__PROBLEM REQUIREMENTS__
Each line below should be written out again without any change.

__DATA BELOW__
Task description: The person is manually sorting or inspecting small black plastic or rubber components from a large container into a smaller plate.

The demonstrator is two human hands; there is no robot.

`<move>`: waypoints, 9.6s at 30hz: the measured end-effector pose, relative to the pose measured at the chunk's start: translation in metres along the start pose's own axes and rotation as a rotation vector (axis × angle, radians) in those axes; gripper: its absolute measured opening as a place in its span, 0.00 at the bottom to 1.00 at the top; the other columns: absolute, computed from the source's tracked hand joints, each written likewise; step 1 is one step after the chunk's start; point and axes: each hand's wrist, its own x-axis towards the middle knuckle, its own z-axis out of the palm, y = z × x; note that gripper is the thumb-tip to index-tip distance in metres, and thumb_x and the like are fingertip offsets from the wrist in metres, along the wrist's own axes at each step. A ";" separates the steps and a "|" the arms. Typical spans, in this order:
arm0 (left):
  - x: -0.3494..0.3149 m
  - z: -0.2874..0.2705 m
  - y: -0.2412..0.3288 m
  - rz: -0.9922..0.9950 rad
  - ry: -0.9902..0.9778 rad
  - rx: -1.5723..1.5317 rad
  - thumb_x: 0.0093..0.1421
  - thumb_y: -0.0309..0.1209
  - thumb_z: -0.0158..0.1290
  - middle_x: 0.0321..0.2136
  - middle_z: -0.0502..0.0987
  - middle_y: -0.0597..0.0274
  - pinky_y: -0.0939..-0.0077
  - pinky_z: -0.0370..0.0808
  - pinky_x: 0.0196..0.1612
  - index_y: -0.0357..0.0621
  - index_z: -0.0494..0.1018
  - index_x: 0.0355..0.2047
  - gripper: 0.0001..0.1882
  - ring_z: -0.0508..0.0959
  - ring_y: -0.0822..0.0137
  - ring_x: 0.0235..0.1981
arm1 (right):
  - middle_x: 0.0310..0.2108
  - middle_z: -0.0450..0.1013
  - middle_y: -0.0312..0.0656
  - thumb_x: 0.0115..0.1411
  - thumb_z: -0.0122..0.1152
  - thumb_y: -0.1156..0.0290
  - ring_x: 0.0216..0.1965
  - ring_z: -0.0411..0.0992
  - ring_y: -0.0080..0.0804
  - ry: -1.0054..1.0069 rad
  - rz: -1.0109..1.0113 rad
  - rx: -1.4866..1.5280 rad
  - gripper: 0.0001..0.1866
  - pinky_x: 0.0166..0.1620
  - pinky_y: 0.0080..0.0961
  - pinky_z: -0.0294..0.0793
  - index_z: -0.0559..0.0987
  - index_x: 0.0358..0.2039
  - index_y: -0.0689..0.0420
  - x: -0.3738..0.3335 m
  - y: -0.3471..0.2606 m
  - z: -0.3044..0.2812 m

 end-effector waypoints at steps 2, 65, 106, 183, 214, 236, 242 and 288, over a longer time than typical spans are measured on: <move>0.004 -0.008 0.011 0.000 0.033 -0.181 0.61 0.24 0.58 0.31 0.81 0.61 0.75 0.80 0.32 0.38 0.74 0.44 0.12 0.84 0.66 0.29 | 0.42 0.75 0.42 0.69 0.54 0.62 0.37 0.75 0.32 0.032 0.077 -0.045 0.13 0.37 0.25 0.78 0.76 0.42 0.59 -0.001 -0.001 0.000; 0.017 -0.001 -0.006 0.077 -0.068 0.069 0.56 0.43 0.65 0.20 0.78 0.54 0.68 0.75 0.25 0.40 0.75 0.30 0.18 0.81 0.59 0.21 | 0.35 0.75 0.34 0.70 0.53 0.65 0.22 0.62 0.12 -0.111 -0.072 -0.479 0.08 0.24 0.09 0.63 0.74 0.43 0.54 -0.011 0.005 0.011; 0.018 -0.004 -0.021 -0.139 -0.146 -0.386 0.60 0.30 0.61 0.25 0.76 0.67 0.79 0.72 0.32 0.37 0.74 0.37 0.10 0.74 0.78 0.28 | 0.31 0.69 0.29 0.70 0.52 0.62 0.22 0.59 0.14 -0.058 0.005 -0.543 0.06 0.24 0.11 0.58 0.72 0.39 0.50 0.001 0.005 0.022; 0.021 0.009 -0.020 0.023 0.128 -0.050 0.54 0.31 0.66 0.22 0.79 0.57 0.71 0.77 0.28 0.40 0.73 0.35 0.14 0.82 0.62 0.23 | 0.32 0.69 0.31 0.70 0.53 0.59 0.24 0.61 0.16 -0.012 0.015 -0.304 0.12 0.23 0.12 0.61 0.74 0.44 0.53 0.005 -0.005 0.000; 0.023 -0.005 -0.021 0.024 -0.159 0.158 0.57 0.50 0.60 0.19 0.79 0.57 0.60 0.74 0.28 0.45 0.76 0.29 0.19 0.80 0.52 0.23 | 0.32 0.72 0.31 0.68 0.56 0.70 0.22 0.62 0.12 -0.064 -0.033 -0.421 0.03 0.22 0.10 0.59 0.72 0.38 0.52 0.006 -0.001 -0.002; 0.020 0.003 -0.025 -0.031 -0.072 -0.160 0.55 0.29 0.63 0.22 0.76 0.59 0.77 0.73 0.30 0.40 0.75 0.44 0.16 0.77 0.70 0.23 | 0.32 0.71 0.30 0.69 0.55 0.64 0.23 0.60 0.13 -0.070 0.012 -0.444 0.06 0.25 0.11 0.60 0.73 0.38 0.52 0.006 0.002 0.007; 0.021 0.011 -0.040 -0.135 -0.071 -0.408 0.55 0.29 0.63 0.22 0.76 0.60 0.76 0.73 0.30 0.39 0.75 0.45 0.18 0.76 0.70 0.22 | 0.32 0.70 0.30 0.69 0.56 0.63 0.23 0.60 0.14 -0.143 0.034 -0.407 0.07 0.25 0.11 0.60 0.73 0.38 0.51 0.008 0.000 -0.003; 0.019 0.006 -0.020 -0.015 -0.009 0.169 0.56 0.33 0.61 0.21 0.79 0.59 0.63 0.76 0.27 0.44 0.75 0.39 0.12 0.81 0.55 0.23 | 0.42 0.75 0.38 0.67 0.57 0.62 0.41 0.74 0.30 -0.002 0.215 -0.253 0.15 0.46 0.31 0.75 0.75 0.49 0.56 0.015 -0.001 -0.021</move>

__FINISHED TASK__
Task description: The person is manually sorting or inspecting small black plastic or rubber components from a large container into a smaller plate.

The demonstrator is two human hands; there is no robot.

`<move>`: waypoints, 9.6s at 30hz: the measured end-effector pose, relative to the pose measured at the chunk's start: translation in metres along the start pose's own axes and rotation as a rotation vector (axis × angle, radians) in those axes; gripper: its absolute measured opening as a place in its span, 0.00 at the bottom to 1.00 at the top; the other columns: absolute, computed from the source's tracked hand joints, each written likewise; step 1 is one step after the chunk's start; point and axes: each hand's wrist, its own x-axis towards the middle knuckle, its own z-axis out of the palm, y = z × x; note that gripper is the thumb-tip to index-tip distance in metres, and thumb_x and the like are fingertip offsets from the wrist in metres, along the wrist's own axes at each step. A ";" separates the steps and a "|" the arms. Typical spans, in this order:
arm0 (left):
  - x: -0.3494..0.3149 m
  - z: -0.2874..0.2705 m
  - y: -0.2412..0.3288 m
  - rz: -0.9922..0.9950 rad
  - ry: -0.9902..0.9778 rad
  - rx: -1.5723..1.5317 rad
  - thumb_x: 0.0093..0.1421
  - thumb_y: -0.0309..0.1209
  - thumb_z: -0.0158..0.1290
  - middle_x: 0.0321..0.2136
  - middle_z: -0.0502..0.0987
  - middle_y: -0.0597..0.0274
  - pinky_y: -0.0939..-0.0077
  - pinky_z: -0.0370..0.0808
  - pinky_x: 0.0196..0.1612
  - index_y: -0.0357..0.0621
  - index_z: -0.0494..0.1018
  - index_x: 0.0355..0.2047
  - gripper: 0.0001..0.1882
  - ring_z: -0.0508..0.0959
  - ring_y: -0.0822..0.0137
  - ring_x: 0.0235..0.1981
arm1 (right):
  - middle_x: 0.0310..0.2108
  - middle_z: -0.0450..0.1013
  - middle_y: -0.0312..0.0656
  - thumb_x: 0.0115..0.1411
  - thumb_z: -0.0122..0.1152
  - thumb_y: -0.1156..0.0290
  - ring_x: 0.0216..0.1965
  - ring_z: -0.0411..0.0992
  - ring_y: -0.0080..0.0804
  - ry: -1.0054..1.0069 rad
  - rz: -1.0109..1.0113 rad
  - rx: -1.4866..1.5280 rad
  - gripper: 0.0001..0.1866
  - pinky_x: 0.0166..0.1620
  - pinky_y: 0.0080..0.0961
  - pinky_z: -0.0294..0.0793
  - index_z: -0.0559..0.0987
  - index_x: 0.0358..0.2039
  - index_y: -0.0689..0.0420
  - x: -0.3738..0.3335 m
  - y: -0.3471..0.2606 m
  - z: -0.3044..0.2812 m

 end-effector waypoints at steps 2, 65, 106, 183, 214, 236, 242 and 288, over a longer time than typical spans are measured on: <move>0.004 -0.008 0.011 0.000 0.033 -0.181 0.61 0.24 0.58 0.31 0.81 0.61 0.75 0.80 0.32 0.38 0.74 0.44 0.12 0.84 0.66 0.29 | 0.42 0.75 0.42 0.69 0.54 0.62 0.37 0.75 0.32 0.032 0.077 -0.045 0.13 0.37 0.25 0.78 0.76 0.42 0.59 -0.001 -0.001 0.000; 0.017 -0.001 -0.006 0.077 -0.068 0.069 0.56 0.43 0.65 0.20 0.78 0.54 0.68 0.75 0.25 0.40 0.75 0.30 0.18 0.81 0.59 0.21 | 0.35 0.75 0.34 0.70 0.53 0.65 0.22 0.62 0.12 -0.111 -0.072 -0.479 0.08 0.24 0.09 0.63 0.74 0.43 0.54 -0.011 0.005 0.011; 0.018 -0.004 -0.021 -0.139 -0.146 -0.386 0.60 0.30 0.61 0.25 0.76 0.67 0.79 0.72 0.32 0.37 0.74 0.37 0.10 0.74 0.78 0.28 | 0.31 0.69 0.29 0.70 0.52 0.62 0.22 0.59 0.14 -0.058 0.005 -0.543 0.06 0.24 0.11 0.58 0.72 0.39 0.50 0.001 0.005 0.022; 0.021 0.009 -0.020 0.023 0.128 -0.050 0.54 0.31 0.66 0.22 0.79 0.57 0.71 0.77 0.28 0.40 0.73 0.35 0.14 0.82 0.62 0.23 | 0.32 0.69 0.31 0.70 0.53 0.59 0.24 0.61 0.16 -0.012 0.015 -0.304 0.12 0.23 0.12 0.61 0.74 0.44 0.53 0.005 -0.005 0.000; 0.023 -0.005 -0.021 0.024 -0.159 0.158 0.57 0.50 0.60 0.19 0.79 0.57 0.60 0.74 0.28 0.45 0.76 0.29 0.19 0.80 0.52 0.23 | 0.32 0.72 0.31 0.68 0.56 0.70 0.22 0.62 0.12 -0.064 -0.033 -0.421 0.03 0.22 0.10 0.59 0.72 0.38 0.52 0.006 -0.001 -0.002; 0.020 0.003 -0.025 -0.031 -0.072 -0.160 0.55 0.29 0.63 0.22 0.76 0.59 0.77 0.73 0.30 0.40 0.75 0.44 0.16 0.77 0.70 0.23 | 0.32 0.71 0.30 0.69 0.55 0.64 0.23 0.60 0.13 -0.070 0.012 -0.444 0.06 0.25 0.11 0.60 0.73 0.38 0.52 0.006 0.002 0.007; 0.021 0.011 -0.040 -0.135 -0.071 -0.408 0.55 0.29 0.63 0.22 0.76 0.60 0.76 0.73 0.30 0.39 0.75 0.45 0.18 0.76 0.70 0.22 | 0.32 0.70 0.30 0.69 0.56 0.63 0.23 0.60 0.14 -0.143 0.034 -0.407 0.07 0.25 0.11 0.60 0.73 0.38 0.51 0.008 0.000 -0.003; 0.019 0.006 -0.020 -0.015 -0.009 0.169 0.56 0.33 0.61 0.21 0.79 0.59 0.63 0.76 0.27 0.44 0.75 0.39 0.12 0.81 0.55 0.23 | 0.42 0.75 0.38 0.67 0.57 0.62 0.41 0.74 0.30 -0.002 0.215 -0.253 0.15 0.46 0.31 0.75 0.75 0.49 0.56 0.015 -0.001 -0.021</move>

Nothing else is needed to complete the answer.